NEW YORK CITY—CBRE recently reported that Middle Eastern investors are expected to spend an estimated $15 billion per year on commercial real estate globally in the near term, with an increasing share of that outflow coming to the US. It's reasonable to assume that a good number of investors from the region, although not necessarily all, will be Muslim, and that a good number of Muslim investors will abide by the principles of Sharia.
In years past, adherence to Sharia and investing in real estate might have been incompatible, but over the past 15 years it has become more common. The ability to structure investments in accordance with the Sharia “has opened up the global market to a new group of investors,” John Opar, a partner at Shearman & Sterling LLP and a specialist in Sharia-compliant transactions, tells GlobeSt.com.
“These are investors who have the wherewithal to invest across the globe and want to be able to do so in accordance with their religious principles," he continues. "Being able to facilitate the structuring of these investments has opened up the market for individuals and compliant companies (such as takaful companies, providing compliant insurance products) as well. It has also created a new source of capital in the global market that people are able to access.”
Opar says that the earliest Sharia-compliant forays into US CRE, dating back about two decades, took the form of investment in parking garages. At the time this was considered the most straightforward and uncomplicated asset class, in that the garages' intended use—to park cars—did not conflict with Sharia in the way that investing in a hotel, which likely would have a bar or a restaurant with a liquor license on the premises, probably would.
The turning point for such investments, he says, was the 1998 issuance of a fatwa for Dow Jones Islamic Market Indexes, which spelled out how equity securities could or could not be considered Sharia-compliant. “That fatwa, which was really focused on creating an index for the stock market for compliant investment, opened up Islamic investment generally by essentially recognizing principles that were probably implicit before but not explicit,” Opar says.
One of those principles was “the recognition that there is some permissible degree of impurity, that there are very few investments, if any, that would comply 100% with Sharia. You probably can't think of a company that has no interest rate receivables, or interest-bearing bank accounts, or some other non-compliant activity. So the Dow Jones fatwa recognized that a degree of impurity was permissible, and established ranges for what was permissible. It also established the concept of cleansing or purifying, such that by appropriate treatment of tainted income—through charitable donations, for instance—one could cleanse an investment.”

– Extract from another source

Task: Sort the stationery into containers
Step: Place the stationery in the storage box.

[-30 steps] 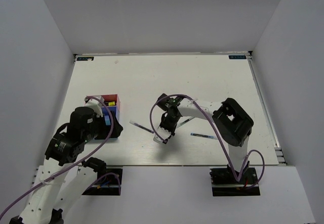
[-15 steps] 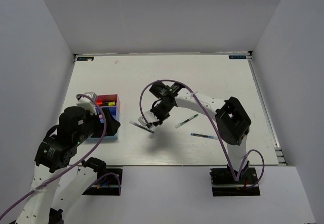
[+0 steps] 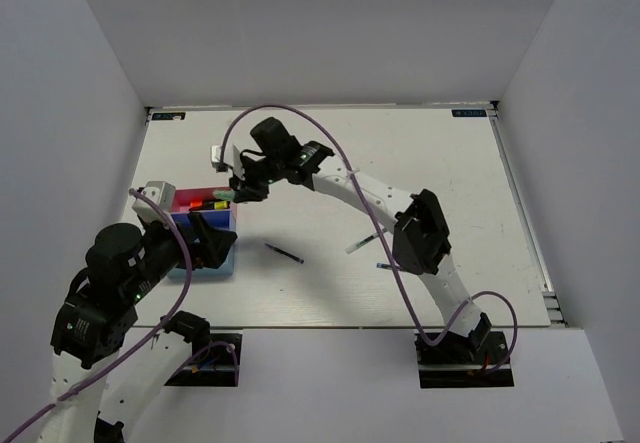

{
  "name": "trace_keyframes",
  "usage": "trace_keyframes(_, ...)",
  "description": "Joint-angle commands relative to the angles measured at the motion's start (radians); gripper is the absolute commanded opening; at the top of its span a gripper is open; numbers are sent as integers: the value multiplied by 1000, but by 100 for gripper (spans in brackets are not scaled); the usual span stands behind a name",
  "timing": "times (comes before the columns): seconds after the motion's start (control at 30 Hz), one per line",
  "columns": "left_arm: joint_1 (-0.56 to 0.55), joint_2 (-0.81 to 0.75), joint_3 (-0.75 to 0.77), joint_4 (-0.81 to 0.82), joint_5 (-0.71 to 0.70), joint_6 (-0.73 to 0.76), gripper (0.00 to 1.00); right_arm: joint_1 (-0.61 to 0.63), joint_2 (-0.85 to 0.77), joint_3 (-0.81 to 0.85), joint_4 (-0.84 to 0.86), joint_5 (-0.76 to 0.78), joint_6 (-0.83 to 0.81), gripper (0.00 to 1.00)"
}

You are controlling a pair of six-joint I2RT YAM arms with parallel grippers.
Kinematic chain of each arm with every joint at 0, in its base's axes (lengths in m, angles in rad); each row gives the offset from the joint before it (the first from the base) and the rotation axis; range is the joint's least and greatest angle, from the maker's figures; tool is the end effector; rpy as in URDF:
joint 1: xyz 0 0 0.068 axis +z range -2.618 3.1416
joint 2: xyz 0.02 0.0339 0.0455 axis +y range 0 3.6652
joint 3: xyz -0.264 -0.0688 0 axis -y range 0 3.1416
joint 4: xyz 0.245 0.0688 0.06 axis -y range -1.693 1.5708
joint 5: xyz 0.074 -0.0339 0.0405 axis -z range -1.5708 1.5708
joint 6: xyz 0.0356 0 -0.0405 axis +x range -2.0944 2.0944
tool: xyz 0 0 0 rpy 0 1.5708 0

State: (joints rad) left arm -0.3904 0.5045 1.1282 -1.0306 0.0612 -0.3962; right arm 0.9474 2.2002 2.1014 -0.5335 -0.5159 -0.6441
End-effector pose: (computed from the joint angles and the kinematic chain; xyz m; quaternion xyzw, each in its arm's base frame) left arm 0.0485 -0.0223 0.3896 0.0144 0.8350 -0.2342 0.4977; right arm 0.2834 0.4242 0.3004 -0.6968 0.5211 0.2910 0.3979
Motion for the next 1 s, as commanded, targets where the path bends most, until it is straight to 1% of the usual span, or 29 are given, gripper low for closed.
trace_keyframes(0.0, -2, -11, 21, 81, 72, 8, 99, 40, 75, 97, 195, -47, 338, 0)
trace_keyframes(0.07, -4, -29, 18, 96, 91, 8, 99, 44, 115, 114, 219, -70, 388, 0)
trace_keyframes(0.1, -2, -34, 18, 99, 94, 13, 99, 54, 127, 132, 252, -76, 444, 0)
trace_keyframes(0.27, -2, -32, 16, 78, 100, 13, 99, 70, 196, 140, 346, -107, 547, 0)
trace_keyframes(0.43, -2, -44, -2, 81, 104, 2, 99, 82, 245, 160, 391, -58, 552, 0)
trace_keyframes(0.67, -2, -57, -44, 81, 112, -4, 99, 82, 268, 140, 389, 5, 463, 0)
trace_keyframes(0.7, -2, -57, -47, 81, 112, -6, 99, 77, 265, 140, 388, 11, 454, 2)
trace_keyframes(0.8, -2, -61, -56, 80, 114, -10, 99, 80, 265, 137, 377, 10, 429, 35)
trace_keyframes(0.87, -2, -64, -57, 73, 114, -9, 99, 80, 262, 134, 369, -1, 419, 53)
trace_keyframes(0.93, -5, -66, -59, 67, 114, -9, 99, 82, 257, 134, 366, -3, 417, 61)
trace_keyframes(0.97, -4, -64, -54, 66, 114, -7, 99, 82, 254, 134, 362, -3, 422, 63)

Accordingly, the DJIMI fatwa, “while strictly applicable to the stock market, opened up investment generally, including US real estate,” Opar says. “Since then, there has just been steady growth.”

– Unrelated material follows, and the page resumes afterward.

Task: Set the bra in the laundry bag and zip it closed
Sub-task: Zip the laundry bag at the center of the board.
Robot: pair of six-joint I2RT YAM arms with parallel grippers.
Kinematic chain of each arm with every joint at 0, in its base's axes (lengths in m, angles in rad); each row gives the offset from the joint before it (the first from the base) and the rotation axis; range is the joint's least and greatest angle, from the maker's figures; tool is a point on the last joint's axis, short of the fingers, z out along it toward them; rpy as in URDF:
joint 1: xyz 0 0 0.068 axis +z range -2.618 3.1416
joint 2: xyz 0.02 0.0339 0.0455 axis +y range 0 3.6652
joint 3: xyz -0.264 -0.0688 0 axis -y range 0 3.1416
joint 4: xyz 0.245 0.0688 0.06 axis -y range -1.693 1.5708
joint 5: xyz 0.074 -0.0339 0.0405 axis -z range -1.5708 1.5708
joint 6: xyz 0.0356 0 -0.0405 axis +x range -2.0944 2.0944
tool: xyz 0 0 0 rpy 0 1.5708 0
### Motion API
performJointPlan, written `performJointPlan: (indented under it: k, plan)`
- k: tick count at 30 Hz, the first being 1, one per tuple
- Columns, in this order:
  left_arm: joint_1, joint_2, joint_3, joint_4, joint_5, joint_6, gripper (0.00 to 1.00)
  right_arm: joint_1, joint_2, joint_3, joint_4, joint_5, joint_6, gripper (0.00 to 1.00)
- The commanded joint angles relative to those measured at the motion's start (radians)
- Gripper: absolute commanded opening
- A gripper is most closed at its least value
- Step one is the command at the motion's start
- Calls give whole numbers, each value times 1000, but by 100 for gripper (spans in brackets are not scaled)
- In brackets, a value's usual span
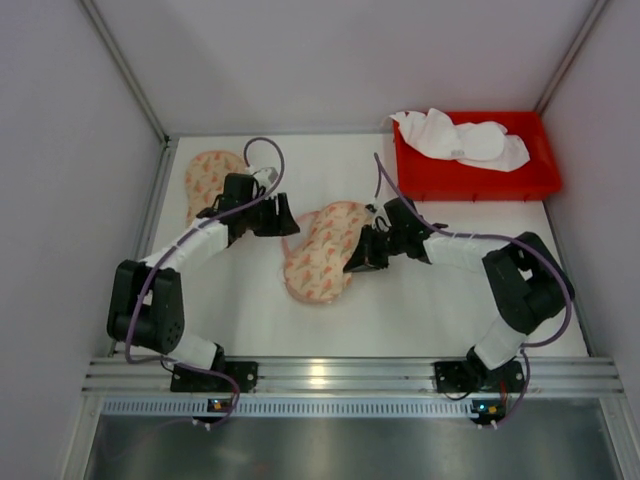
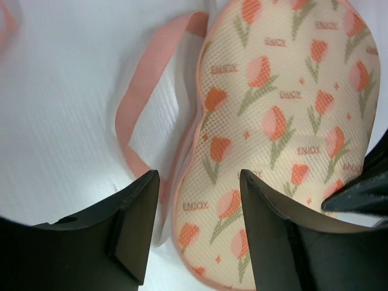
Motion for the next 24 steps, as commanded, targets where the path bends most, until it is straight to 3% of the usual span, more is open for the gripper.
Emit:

Islamic investors' initial emphasis on parking garages soon gave way to “the recognition that multifamily housing was a more attractive, and probably better earning, target class,” says Opar. “There are investors who have made office and industrial investments, principally single-tenant assets where they can control the activity onsite and the degree of impurity within the onsite activity.”

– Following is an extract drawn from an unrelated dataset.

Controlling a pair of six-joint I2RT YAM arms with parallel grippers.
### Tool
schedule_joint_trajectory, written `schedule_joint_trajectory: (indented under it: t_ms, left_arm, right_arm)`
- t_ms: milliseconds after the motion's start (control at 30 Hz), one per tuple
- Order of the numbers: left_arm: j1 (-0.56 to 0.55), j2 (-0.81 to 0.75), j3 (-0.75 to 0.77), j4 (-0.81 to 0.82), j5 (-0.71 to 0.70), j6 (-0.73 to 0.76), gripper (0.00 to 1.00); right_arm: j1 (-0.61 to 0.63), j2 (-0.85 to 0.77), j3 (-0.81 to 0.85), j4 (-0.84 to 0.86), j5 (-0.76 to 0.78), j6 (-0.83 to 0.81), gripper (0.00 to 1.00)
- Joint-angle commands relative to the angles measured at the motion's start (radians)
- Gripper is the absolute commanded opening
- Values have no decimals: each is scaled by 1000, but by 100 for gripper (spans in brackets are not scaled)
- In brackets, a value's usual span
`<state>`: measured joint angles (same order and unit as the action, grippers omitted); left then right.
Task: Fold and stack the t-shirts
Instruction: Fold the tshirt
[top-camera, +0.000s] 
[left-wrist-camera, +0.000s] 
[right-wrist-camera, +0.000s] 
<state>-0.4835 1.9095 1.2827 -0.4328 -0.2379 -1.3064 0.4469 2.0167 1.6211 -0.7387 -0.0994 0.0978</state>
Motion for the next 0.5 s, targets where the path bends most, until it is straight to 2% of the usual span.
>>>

Some asset classes give compliant investors more pause than others. “There are investors who won't do retail,” Opar says. “Hospitality is probably the furthest point along that spectrum of comfortable investment, and one where investors tend to shy away if they're compliant.” There are also, he says, “differences of opinion” among individual compliant investors on matters such as how much leverage is permissible.
With 1.6 billion practicing Muslims around the globe, Sharia-compliant investment can and does occur outside the Gulf region. Aside from Malaysia, which pioneered the sukuk, or Islamic bond, “there are large populations of compliant investors to Pakistan, India, Indonesia and Singapore,” says Opar. “Not all of those countries are looking outward to the same extent. In Pakistan we do a great deal of compliant investment work in infrastructure, but that is inbound to Pakistan. You don't see the government or private wealth flowing out of Pakistan that you do with some of the Gulf countries. But there is certainly the potential for additional compliant investment from South Asia.”
Even within the US, he says, there are differences. “A number of compliant products, especially consumer products, really originated in the Michigan area, where there's a large Muslim population. The first compliant home mortgage loans, which were done as musharakahs, were developed by finance companies in the Detroit area.”
Opar, who has advised on a number of large-scale Sharia-compliant transactions across most of the major property sectors, finds the US real estate community “receptive, generally, to this type of investment activity. We've gone up the learning curve significantly from where we were 15 years ago.”
He adds, however, that “you still see pockets of not confusion, but lack of familiarity. I did a deal a few years ago with a local bank which wanted me to issue an opinion that its interest-based loan was Sharia-compliant. I just scratched my head; obviously, I didn't do the job of educating them perhaps as well as I thought. They didn't fully grasp the principles, but I believe they're more the exception rather than the norm these days.”